Beyond the packing of the clothes and sunblock, I feel it’s my job as Mom to make our trips memorable and special.  To that end, here are some of the things I do for our Disney trips:

  • Shirts – This is the 3rd year the kids have had personalized shirts to wear at Disney.  This year’s theme was The Incredibles so each of us had a different character and quote from the movie. On the back of the kids’ shirts is a list of all their Disney trips.  We all wore our shirts on our first full day in the parks.  We were stopped by members of the ‘Dream Team’ and given a certificate for free ice creams for our creativity.
  • Car Decorations – It started as a way to identify our golf cart among the hundreds of identical ones at Disney’s Fort Wilderness but the car/cart decorating has grown into a much loved tradition.  I make our own car ‘decals’ by printing our designs, placing them on magnetic sheets and then laminating them to make them waterproof.  We made our rental van into the ‘Incredi-van’ by putting The Incredibles logo on the sides, pictures of Jack-Jack and Syndrome on the back and hanging pictures of other characters (with suction cup hooks) on the windows inside.
  • Music – Nothing makes our trip more ‘Disney’ than our homemade music CDs!  Using all of our music files, I prepared 6 audio CDs worth of fun music.  I keep them in the carry-on luggage so from the moment we pick up the rental car, we’ve got our tunes.
  • Lights – Sure, we could shell out $15-$20 a kid for those fancy light up toys they sell in the parks… but we bring our own instead.  I’ve done this for years and surprisingly, the kids seem to like it that way. 
  • Food – I think vacation is a perfect time to have forbidden treats.  Ask my kids what they love about going to Disney and one of the top 5 responses you get is cereal.  Yes, breakfast cereal at Disney is a big deal.  You see, I let them pick whatever they want, something that never happens at home where sugar content and prices dictate acceptable boxes.
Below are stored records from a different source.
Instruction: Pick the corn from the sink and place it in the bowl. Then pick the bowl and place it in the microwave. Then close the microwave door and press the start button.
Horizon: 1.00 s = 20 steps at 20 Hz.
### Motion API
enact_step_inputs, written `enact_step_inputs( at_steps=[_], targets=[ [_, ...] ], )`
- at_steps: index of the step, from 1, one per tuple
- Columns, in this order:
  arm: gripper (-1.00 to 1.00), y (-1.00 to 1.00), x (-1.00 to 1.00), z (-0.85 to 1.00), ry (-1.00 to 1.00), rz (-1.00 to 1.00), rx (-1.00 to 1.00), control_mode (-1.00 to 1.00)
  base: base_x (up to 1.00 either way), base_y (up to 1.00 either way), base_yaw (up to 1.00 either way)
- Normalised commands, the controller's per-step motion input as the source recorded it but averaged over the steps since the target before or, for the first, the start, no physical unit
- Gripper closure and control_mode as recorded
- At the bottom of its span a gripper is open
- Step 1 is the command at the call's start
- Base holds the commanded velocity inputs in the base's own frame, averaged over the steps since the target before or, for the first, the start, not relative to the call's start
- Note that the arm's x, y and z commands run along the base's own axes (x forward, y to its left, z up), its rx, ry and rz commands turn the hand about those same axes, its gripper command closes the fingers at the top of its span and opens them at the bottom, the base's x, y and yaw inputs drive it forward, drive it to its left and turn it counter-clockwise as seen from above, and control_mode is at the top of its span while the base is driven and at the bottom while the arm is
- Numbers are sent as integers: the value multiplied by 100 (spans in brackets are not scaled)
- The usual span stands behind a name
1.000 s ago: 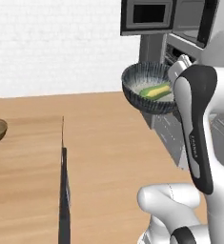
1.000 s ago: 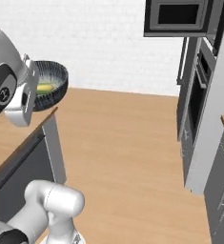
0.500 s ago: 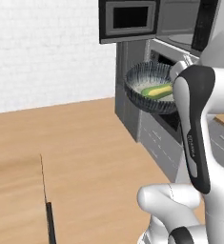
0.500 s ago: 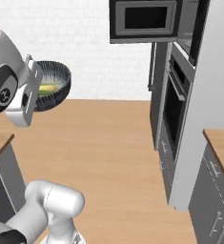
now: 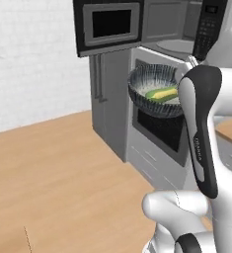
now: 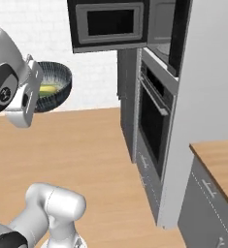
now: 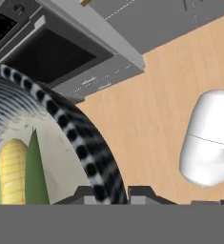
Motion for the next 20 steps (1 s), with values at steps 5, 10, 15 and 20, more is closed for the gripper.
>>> enact_step_inputs(
  at_steps=[5,10,15,20],
  targets=[
    [100,0,0,0,0,0,0,100,76,-5,-45],
    [100,0,0,0,0,0,0,100,84,0,-48],
    [100,0,0,0,0,0,0,100,91,14,-39],
    [100,0,0,0,0,0,0,100,73,25,-37]
  ],
)
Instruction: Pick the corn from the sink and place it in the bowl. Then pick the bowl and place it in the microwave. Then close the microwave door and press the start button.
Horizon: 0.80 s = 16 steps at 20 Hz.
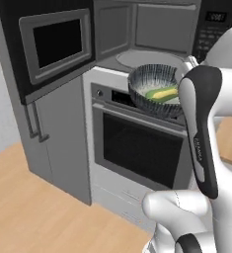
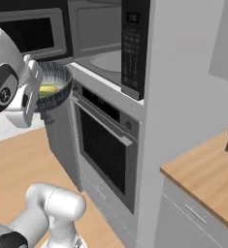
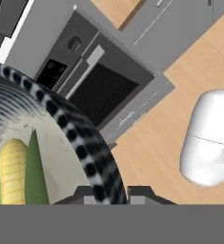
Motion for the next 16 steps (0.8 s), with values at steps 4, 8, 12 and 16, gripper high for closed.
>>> enact_step_inputs(
  at_steps=[4,8,12,16],
  targets=[
    [100,0,0,0,0,0,0,100,63,26,-38],
    [100,0,0,0,0,0,0,100,66,29,-35],
    [100,0,0,0,0,0,0,100,63,65,-28],
    [100,0,0,0,0,0,0,100,49,30,-20]
  ],
)
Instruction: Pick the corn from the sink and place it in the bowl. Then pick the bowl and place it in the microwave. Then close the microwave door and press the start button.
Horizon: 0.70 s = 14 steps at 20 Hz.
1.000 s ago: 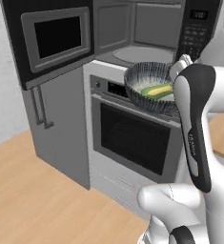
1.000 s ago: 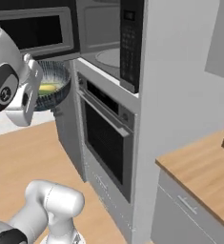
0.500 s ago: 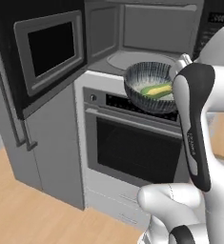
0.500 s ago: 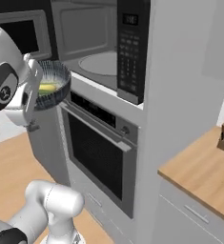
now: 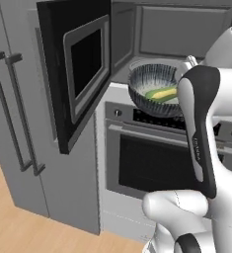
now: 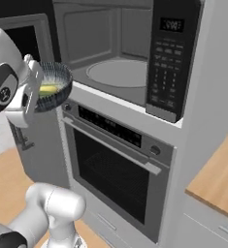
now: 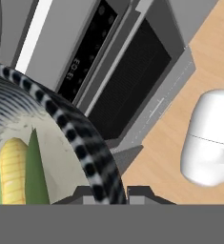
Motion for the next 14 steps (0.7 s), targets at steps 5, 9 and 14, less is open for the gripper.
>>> enact_step_inputs(
  at_steps=[5,9,14],
  targets=[
    [100,0,0,0,0,0,0,100,58,-11,-4],
    [100,0,0,0,0,0,0,100,73,0,0],
    [100,0,0,0,0,0,0,100,-15,0,5]
  ],
)
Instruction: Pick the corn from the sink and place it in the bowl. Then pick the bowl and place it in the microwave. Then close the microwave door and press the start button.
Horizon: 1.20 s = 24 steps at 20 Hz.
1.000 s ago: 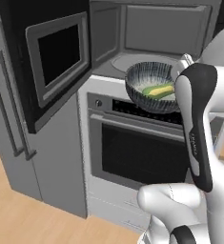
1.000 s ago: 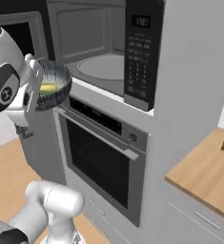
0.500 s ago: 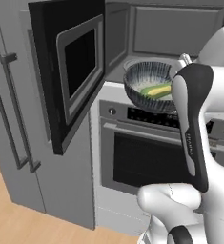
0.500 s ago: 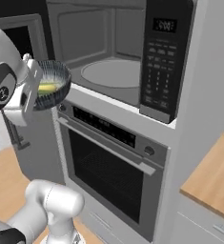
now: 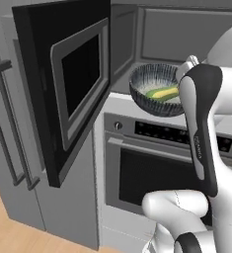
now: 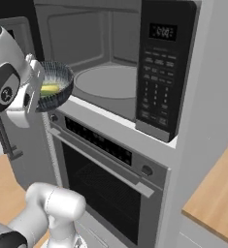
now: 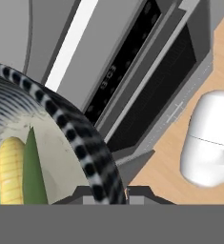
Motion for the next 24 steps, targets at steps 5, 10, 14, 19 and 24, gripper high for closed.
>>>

This was our 8th Disney World trip as a family.  We’ve got this down to a science.  Here are my best trip tips.

  1. Disney’s Fort Wilderness Cabins – if you have a large family or a child with autism, this is the way to go!  The mobile home sized cabin features a bedroom with a full sized bed and a set of bunk beds, a murphy bed in the living area, a full kitchen (full size fridge, microwave, stove, dishwasher, dishes, pots and pans, dining table for 6), two tvs, and most important of all – space between cabins so your kids aren’t always waking the neighbors!
  2. Two-way Radios – if your party needs to split, these make it so much easier. 
  3. Light Your Way – a few years ago I was looking for a cool way to decorate our golf cart and stumbled on electroluminescent wire, or EL wire.  I purchased one and discovered it worked best on Adrian’s wheelchair.  When we turn it on, people take notice – and move out of the way!  When we started bringing Zee’s stroller too I bought one for that too.  Now people move out of our way and they know we’re together so they don’t step between us.  It also makes it easier for the girls to spot us and stay with us in the crowds.
  4. Don’t Squeeze the Sunblock – Our first few trips we had sunblock explosions in our luggage.  It was contained in the toiletry or plastic bags, but it was still a mess to clean up.  So I started packing the sunblock, along with our other toiletries, in a shoebox.  We haven’t had a sunblock spill since.
  5. Outfits to Go – I’m all for doing less work on vacation.  To that end, I roll the kids’ complete outfits and secure them with a rubber band (or hair tie) and place them in a marked plastic storage bag for the trip.  Upon arrival I empty the contents into separate drawers and tell the kids which drawer is theirs.  Each child can then retrieve a bundle from their drawer and dress themselves without my help.  Ahh.
  6. Poncho Pouch – Ditto for the ponchos.  Each is rolled and secured with a different color hair tie so everyone can find theirs quickly.  Having a few clothes pins in the bag is also helpful for securing the ponchos to wheelchairs, strollers or squirmy kids.
  7. Be Prepared – We’ve learned the hard way to keep a bag with spare clothes and bathing suits in the rental car.  You never know when accidents or water rides will hit you.